A variety of specific techniques for the processing of underground gold mines can be used for mining the ore, such as block caving, which allows massive strip-mine scale underground excavation, or the more steretypical cut-and-fill and drift-and-fill techniques, where miners dig our out in long horizontal tunnels.
The ore from Underground mine is then processed in some manner to remove the gold. Usually this entails crushing the rock into powder and using some combination of gravity, centrifugation, and cyanidation processing to perform an initial separation of gold from rock.
Coarse gold may be removed by gravity concentration. The processing required to recover fine gold from crushed ore is determined by the free-milling or refractory nature of the ore.
In many cases this is followed by some form of cyanide treatment to precipitate out the remaining gold. Free-milling ore is ore from which gold can be recovered by crushing, grinding and cyanidation (treatment with a dilute cyanide solution) without additional processing. Free-milling oxide ores are suitable for direct cyanidation of the crushed and ground ore.
Mineral ore or treated concentrate is placed in a weak solution of sodium cyanide, which dissolves gold and forms a slurry of gold-bearing solution and barren solids. the gold is recovered from the gold-bearing solution in a process in which activated carbon are added to the slurry and the gold-bearing ions are adsorbed onto the surface. The slurry is moved through a number of linked tanks in a direction opposite to the slurry movement.

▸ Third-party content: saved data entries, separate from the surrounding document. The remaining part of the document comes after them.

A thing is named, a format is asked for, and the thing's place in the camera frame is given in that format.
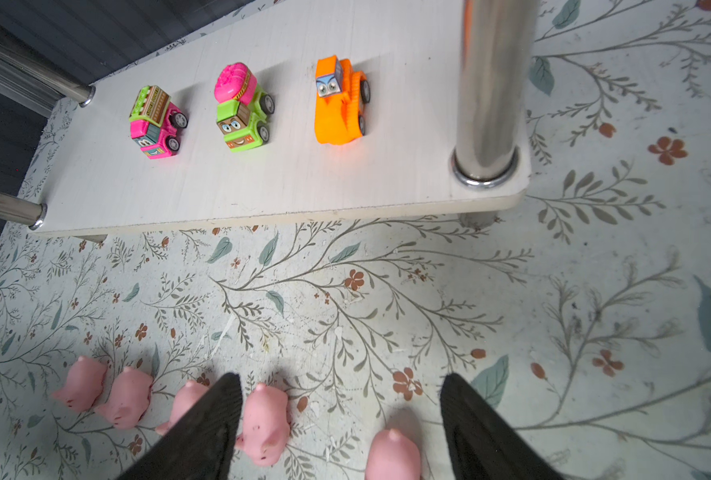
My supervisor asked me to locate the white two-tier shelf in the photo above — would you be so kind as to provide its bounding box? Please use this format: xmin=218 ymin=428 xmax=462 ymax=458
xmin=0 ymin=1 xmax=539 ymax=237

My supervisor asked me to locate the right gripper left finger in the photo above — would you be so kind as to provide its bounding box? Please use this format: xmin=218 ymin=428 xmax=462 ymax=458
xmin=120 ymin=372 xmax=243 ymax=479

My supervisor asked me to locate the pink pig toy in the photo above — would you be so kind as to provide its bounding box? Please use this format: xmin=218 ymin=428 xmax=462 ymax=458
xmin=94 ymin=366 xmax=153 ymax=430
xmin=235 ymin=383 xmax=290 ymax=467
xmin=154 ymin=380 xmax=208 ymax=436
xmin=365 ymin=429 xmax=421 ymax=480
xmin=51 ymin=355 xmax=107 ymax=413

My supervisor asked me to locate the green pink mixer toy truck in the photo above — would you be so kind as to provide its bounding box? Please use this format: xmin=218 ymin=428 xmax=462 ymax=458
xmin=214 ymin=62 xmax=275 ymax=152

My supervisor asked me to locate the orange toy bulldozer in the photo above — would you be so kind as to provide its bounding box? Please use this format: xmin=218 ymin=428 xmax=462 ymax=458
xmin=314 ymin=55 xmax=371 ymax=145

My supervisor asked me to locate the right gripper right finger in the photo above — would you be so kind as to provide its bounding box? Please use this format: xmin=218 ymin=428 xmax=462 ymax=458
xmin=441 ymin=373 xmax=561 ymax=480

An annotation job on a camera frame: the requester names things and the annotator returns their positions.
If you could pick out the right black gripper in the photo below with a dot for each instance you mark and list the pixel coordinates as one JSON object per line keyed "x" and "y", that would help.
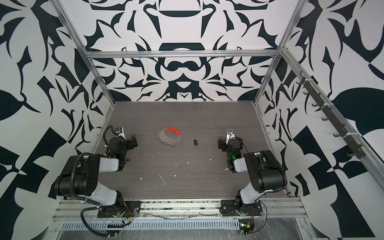
{"x": 224, "y": 142}

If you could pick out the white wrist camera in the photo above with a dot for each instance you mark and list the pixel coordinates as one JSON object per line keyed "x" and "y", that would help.
{"x": 119, "y": 132}
{"x": 230, "y": 134}

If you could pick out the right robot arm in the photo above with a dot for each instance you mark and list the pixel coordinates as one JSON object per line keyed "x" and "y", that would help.
{"x": 265, "y": 172}

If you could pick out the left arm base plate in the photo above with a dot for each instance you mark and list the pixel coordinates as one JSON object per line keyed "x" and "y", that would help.
{"x": 127, "y": 210}

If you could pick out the white slotted cable duct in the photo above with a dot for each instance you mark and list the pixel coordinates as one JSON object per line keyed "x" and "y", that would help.
{"x": 186, "y": 224}

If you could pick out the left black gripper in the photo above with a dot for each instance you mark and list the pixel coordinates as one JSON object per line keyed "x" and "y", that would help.
{"x": 131, "y": 145}

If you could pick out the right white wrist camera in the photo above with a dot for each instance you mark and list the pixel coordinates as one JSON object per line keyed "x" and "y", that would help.
{"x": 230, "y": 134}

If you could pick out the aluminium frame crossbar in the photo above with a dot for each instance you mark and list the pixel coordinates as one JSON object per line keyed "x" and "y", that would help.
{"x": 177, "y": 54}

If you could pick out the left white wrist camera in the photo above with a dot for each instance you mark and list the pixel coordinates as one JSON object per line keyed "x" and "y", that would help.
{"x": 119, "y": 132}

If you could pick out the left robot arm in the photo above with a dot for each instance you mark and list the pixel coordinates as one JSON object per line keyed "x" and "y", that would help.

Activated carbon that has been filled with gold are removed and the gold is stripped from them by washing in a solution of hot cyanide. The carbon used in the process is recycled and an electric current is passed through the new solution, depositing the gold on a steel wool cathode. The gold laden cathode is treated with hydrochloric acid to dissolve any residual steel and the gold sludge is filtered and dried, ready for smelting. At this stage the gold-bearing material may contain silver and base metals.
Gold is smelted in a crucible furnace to produce unrefined bullion. In smelting, base metal impurities are oxidised and absorbed, leaving the precious metals to be poured into ingot moulds. Smelted gold is then refined.